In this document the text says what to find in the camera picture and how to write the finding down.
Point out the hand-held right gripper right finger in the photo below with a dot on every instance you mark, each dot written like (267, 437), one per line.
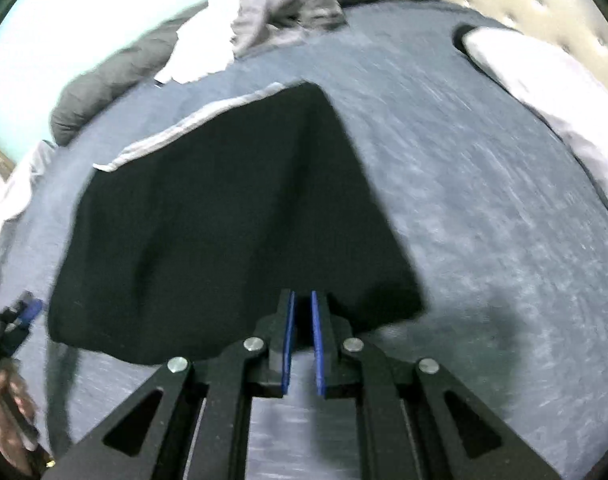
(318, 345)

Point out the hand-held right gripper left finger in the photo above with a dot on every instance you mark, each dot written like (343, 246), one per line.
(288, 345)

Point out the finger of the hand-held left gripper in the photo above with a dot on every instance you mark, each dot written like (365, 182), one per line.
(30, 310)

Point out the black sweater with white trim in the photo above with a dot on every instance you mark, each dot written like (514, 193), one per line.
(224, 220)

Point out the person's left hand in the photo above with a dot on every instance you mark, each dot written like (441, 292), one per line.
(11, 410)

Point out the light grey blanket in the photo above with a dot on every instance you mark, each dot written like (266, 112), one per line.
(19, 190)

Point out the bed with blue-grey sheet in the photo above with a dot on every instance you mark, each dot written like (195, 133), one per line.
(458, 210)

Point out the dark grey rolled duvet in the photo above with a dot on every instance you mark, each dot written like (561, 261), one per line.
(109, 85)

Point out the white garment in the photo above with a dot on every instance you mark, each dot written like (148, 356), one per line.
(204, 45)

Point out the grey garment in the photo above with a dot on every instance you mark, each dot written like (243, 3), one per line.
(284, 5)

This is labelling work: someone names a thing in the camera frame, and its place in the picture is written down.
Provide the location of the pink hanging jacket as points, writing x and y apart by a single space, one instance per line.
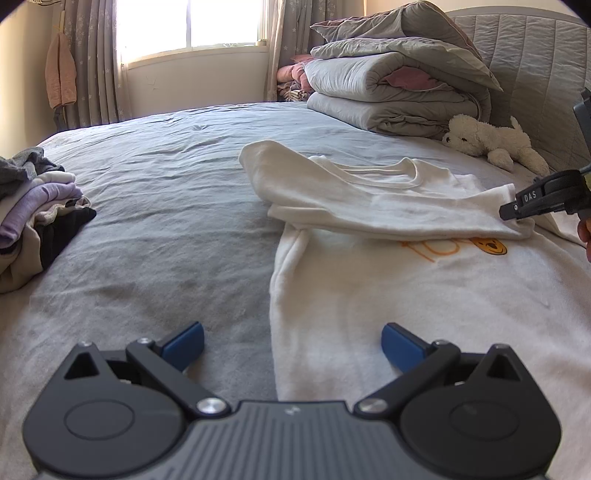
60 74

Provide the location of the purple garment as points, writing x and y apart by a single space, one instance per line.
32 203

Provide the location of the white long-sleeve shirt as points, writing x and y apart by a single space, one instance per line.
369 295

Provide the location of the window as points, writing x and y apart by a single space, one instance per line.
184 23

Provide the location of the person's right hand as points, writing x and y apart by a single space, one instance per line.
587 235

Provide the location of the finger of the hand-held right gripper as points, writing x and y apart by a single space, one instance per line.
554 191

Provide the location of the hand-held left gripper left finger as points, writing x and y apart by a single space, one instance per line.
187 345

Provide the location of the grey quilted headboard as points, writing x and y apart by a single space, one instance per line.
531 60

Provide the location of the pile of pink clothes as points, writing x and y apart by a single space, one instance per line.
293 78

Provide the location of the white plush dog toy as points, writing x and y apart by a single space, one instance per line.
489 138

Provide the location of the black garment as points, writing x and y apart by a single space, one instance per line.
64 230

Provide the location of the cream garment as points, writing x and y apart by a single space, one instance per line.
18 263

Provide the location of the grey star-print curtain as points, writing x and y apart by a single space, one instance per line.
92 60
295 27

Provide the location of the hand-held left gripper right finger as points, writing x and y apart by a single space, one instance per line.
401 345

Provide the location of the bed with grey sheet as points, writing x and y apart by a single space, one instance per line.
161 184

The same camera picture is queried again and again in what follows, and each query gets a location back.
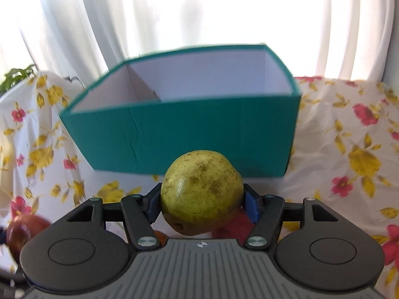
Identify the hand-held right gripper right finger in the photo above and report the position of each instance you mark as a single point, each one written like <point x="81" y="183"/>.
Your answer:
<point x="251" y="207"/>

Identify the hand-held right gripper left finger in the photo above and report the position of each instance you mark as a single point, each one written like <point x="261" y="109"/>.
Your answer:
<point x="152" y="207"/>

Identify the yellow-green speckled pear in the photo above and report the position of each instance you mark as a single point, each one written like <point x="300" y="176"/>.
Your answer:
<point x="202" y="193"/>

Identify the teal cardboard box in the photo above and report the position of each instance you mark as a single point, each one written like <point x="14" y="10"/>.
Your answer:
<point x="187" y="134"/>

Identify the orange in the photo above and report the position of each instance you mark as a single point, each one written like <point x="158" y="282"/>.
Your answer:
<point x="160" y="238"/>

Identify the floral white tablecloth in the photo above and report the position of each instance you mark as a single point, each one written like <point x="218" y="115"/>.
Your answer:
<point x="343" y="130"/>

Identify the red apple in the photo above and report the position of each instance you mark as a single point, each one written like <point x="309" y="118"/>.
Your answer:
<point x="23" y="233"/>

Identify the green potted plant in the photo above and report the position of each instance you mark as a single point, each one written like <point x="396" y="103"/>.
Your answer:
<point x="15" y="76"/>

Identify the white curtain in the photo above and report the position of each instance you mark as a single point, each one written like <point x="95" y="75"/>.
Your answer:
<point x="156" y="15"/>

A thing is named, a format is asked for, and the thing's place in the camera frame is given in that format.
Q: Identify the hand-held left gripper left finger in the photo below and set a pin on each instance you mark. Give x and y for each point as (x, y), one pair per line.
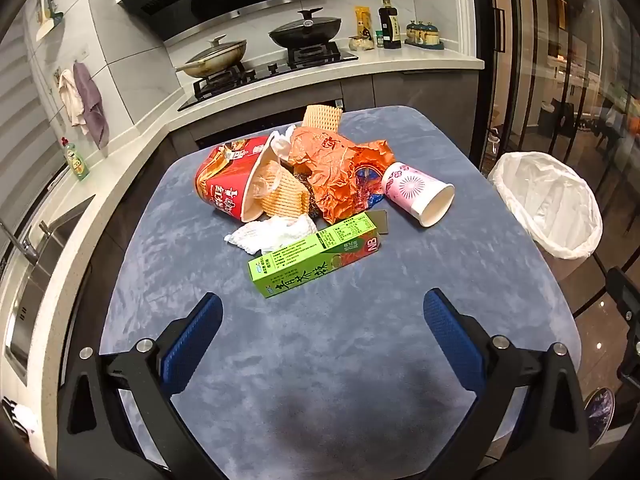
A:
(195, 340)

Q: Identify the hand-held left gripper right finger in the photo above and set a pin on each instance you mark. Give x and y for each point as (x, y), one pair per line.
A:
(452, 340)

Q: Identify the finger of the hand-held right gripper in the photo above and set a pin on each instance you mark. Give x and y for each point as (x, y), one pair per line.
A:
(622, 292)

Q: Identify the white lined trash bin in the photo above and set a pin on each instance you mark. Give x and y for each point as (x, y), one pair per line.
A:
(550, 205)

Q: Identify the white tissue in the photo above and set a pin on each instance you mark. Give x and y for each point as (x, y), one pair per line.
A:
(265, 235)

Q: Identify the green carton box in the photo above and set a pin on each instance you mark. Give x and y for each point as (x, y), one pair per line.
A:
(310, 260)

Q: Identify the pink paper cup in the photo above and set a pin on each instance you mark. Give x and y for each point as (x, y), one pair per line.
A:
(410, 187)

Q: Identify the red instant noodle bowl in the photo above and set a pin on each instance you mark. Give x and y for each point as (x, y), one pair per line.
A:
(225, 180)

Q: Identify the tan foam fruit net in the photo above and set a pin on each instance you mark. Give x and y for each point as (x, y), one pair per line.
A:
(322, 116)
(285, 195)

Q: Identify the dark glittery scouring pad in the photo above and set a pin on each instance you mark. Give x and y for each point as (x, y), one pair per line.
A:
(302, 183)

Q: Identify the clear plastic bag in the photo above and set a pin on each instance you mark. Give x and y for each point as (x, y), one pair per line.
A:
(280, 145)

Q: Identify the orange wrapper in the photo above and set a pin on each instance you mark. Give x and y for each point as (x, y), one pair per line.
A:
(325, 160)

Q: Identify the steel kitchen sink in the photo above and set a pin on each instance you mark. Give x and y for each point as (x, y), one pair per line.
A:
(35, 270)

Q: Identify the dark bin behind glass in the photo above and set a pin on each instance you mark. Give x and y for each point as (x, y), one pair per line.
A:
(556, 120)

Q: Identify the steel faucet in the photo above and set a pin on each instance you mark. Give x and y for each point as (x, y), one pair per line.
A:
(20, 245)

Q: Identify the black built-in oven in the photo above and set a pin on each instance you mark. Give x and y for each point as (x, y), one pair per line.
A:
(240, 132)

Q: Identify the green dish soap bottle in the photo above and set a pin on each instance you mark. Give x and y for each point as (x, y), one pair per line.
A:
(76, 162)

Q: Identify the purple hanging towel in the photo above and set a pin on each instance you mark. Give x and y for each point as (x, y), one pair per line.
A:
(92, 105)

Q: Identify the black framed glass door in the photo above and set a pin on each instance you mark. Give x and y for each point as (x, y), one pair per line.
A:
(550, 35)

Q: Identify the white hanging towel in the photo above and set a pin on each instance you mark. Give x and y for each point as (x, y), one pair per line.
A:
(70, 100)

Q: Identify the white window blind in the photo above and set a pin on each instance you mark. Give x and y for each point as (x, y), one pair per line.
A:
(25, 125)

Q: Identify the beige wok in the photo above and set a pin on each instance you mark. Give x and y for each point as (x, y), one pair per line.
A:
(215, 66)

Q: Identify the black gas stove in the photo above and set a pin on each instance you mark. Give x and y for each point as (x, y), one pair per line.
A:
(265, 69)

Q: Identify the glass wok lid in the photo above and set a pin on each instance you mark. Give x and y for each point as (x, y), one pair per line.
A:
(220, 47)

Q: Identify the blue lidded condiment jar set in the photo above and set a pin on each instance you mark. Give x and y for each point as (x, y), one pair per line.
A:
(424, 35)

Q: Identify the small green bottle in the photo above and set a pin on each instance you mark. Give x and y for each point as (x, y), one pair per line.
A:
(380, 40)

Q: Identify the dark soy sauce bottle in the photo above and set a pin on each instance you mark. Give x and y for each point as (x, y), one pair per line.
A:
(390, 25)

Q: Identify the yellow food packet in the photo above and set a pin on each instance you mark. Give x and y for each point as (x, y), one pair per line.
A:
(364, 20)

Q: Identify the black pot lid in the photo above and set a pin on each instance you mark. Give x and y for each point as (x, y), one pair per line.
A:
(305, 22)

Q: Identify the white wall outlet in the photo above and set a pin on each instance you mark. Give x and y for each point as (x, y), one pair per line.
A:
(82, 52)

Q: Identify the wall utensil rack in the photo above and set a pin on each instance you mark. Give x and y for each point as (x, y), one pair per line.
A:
================================
What is wanted is an exact repetition of the lines from the one with "Q: Identify the wall" through the last line of the material above, both ends included.

# [RESPONSE BELOW]
Q: Identify the wall utensil rack in the photo above and set a pin on each instance you mark. Give x and y for each point as (x, y), one pair per line.
A:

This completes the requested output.